Jusqu’au 2 mars, le musée biotois nous ouvre à nouveau les carnets de Léger, divulguant un autre aspect du travail d’un artiste plus connu pour ses peintures du monde de la ville, de la mécanisation et du travail. Il s’agit là de simples portraits tracés à l’encre ou au crayon, qui avaient pour lui valeur d’œuvres à part entière.
La "spontanéité du vif"
Il nous reste une quantité d’esquisses de Maud Dale, la femme du banquier, réalisées à l’occasion de plusieurs séances de pose, pour répondre à une commande de son mari. Le portrait final de la dame, réalisé à la peinture, est rigoureusement fidèle, sans que le peintre ait eu à sacrifier sa propre objectivité. Dans cette série, on découvre un Fernand Léger qui suit les règles de la tradition académique, on touche du doigt cette absolue rigueur dans le travail.
Son aptitude à l’observation se révèle dans son quotidien. Son premier modèle, il l’a sous les yeux, c’est Nadia, la femme qui partage son existence. Il met à l’épreuve son coup de crayon ou trempe dans l’encre ses pinceaux. Ces portraits ont le naturel et la spontanéité du vif.
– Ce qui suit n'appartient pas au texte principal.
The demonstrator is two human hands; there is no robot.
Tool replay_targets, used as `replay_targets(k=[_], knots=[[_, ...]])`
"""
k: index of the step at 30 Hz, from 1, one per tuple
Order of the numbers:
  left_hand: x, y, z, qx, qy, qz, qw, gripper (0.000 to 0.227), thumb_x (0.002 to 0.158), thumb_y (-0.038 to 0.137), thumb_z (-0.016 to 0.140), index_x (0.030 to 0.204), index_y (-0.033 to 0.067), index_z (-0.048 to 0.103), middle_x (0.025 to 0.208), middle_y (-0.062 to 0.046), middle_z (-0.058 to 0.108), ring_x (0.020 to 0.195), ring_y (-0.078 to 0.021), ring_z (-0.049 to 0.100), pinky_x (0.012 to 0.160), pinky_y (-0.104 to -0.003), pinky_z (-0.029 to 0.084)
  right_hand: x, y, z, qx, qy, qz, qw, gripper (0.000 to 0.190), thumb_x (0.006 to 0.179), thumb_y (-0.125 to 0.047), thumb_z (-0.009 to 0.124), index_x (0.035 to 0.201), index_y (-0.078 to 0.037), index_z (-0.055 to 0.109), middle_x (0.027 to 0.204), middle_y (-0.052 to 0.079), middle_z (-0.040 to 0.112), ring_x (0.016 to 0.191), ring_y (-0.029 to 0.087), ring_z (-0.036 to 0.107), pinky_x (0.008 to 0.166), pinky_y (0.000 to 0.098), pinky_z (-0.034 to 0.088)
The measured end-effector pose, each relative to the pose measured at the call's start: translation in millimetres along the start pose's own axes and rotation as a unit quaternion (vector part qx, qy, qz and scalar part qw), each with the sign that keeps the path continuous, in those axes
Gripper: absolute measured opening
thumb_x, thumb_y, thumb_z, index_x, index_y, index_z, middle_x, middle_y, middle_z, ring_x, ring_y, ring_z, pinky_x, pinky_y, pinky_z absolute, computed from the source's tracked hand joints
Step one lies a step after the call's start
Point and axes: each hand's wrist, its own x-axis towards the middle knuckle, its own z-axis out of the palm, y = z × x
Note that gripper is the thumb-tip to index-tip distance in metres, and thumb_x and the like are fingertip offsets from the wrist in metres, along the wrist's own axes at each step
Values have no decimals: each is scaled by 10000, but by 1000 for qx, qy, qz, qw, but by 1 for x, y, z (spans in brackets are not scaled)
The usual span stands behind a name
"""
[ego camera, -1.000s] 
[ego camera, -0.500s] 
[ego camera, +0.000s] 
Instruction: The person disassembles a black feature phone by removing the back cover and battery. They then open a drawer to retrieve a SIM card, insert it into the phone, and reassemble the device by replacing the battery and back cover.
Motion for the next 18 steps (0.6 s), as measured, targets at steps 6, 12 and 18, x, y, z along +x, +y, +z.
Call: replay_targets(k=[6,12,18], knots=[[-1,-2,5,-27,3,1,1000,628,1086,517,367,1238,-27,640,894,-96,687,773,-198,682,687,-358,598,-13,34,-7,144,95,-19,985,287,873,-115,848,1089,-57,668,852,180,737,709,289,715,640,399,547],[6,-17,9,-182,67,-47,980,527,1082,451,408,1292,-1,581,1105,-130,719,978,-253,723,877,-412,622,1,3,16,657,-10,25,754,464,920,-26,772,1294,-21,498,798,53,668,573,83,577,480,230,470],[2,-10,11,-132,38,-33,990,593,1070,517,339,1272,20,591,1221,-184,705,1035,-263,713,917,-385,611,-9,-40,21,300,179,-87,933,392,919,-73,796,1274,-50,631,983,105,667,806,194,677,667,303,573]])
Son autoportrait est sans concession, comme les esquisses de jeunes ouvriers qui resserviront dans ses grandes compositions. Témoin des classes populaires au travail, Fernand léger se mue en chroniqueur de son temps. Il dessine de nombreuses fois les pieds et les mains des travailleurs, une partie de l’anatomie humaine qui assez difficile à
saisir. "Ces mains ressemblent à leurs outils et leurs outils à leurs mains" écrit-il.
Une nouvelle expo en juin
Quand l’artiste trace les portraits d’une jeune femme inconnue, c’est parce qu’il en est amoureux, et qu’avec ce geste il a l’impression de se rapprocher d’elle. Il revendique "des dessins précis au trait rien qu’au trait" qui vont à l’essentiel, et nous touchent par leur grâce.
Il y a aussi sur les cimaises du musée national ce portait saisissant du jeune mécanicien Henri Martin qui, de 1945 à 1950, mena une propagande intense contre la guerre et fut condamné à l’emprisonnement pour "atteinte à la morale et à l’agitation politique illégale". On découvre à cette occasion un
Fernand Léger engagé, aux côtés de Paul Éluard, Jean-Paul Sartre et Picasso, dans l’exécution d’une plaquette où apparait le visage
d’Henri Martin derrière des barreaux.
Comme un intemporel appel à la justice, qui traverse les époques.